(WHAT THE TASK REQUIRES): Using the data that follows, say how many lines contain the word "return", giving the number by itself.

#### STORED DATA

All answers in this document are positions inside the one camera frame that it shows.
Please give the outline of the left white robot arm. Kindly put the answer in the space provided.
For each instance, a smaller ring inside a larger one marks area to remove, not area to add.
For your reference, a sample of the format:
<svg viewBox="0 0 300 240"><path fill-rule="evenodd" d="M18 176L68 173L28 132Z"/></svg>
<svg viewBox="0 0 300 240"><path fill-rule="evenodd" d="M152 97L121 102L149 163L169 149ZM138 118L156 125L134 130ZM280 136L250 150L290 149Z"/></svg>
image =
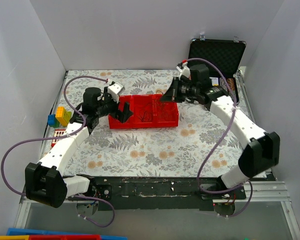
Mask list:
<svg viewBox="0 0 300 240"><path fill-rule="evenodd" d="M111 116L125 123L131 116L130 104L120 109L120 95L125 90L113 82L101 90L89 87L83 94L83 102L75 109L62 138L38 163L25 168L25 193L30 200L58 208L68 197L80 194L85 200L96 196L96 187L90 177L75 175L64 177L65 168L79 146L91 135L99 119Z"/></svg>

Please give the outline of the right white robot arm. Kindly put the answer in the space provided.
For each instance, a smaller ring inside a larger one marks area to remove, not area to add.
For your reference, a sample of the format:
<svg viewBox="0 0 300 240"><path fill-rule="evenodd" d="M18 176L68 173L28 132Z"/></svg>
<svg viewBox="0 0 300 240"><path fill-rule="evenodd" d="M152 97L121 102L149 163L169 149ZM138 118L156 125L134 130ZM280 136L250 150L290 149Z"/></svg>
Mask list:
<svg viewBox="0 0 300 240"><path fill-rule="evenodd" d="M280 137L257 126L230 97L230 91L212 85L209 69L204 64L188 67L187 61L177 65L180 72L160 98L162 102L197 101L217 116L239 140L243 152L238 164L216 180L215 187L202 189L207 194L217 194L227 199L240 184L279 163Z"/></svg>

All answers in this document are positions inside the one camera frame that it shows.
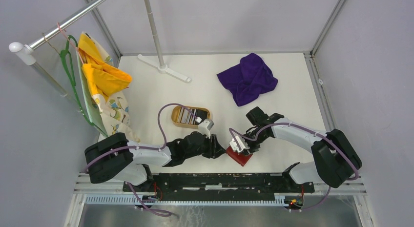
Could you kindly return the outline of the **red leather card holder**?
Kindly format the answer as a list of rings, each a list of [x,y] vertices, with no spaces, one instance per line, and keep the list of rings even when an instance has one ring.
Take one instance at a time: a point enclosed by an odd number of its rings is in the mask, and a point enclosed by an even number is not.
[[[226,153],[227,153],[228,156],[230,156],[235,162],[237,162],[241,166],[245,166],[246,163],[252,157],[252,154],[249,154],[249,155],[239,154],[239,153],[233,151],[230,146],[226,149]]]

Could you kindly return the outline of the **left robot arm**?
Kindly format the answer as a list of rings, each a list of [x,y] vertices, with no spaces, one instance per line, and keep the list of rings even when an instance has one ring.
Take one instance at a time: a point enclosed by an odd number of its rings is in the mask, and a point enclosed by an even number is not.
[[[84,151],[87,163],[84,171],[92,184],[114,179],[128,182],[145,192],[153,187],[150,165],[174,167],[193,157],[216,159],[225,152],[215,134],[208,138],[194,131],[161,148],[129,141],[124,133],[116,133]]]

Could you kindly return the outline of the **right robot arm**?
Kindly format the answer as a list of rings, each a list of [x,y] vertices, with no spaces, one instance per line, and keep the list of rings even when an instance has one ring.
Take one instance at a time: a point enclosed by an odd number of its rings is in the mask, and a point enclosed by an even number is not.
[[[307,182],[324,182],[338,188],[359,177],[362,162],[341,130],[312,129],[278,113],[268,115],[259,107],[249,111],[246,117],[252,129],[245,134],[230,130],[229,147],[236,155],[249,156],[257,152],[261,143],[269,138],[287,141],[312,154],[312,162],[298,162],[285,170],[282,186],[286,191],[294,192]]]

########
#### STORED DATA

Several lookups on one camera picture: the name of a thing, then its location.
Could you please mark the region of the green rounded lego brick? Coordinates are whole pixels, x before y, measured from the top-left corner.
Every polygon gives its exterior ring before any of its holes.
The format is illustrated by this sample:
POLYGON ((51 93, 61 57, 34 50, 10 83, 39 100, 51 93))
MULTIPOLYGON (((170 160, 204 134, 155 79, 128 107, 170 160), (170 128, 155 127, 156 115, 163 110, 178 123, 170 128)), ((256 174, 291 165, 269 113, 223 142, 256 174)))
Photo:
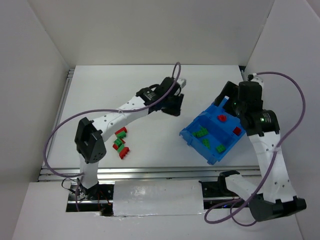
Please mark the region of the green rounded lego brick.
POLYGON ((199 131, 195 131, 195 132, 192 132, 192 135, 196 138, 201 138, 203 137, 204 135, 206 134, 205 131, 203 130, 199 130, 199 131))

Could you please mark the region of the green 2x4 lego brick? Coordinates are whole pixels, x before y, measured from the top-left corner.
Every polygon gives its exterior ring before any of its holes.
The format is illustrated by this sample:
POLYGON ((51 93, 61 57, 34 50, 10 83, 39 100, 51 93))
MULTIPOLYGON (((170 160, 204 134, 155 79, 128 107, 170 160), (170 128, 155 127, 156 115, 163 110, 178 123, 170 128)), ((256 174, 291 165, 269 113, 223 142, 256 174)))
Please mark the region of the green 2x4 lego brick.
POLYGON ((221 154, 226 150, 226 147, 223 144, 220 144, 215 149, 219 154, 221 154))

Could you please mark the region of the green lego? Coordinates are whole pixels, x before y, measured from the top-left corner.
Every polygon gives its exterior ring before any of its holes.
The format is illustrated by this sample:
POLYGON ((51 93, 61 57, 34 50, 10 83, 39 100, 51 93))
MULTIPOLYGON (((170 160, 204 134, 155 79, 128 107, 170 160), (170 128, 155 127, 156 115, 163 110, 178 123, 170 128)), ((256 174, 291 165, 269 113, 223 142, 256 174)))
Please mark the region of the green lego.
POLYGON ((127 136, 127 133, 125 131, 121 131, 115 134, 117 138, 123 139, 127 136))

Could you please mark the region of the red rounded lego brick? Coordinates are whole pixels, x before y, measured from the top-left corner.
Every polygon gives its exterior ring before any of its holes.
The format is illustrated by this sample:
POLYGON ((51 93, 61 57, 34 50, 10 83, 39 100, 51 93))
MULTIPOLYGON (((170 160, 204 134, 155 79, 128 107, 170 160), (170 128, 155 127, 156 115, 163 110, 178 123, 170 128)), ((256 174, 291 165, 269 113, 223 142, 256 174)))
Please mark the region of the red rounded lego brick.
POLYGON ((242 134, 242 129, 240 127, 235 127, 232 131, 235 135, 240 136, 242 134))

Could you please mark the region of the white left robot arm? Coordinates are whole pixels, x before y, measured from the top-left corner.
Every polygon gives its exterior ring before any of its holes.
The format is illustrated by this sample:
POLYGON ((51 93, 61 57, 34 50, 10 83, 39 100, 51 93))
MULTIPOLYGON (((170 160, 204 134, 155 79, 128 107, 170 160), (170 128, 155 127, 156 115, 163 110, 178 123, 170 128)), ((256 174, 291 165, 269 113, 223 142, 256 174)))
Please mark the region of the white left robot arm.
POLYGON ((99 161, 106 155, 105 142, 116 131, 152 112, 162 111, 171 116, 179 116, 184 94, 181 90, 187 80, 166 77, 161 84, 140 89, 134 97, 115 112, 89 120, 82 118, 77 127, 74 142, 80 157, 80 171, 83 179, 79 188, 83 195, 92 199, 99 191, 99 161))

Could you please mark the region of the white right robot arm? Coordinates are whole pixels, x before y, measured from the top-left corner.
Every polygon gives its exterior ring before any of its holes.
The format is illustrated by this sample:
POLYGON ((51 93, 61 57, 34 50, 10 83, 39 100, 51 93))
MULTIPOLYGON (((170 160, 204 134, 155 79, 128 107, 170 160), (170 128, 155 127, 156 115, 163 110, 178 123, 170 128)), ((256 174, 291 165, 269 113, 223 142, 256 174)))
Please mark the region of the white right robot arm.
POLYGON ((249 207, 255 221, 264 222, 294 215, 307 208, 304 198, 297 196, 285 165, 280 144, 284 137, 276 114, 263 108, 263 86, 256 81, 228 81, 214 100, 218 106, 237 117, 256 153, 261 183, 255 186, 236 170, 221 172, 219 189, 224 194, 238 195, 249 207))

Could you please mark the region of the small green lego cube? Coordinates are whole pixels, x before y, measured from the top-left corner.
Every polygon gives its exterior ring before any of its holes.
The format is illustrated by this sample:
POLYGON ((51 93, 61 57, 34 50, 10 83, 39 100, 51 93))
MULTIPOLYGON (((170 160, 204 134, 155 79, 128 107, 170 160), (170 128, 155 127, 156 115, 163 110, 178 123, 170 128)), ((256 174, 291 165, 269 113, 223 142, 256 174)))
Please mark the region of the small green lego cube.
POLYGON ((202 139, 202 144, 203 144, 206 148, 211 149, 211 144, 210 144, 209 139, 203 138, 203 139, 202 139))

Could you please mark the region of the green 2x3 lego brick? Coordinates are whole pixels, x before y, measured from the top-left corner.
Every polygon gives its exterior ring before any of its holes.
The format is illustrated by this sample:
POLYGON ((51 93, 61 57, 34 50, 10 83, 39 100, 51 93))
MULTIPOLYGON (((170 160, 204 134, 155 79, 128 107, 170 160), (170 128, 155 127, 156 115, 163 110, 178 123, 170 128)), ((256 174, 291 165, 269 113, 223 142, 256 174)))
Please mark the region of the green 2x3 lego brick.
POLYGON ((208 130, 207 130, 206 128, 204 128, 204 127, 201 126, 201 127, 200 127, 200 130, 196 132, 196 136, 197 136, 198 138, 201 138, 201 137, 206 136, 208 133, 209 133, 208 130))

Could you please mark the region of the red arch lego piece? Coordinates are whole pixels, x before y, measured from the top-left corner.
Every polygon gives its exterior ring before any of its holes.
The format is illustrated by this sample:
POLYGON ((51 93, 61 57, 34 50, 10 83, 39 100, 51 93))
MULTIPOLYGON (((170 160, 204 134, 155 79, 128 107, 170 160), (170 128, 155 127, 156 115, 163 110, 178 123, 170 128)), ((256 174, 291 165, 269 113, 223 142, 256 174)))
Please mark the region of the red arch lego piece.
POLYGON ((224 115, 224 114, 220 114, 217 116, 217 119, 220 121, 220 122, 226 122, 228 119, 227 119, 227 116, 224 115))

########

(RESULT): 3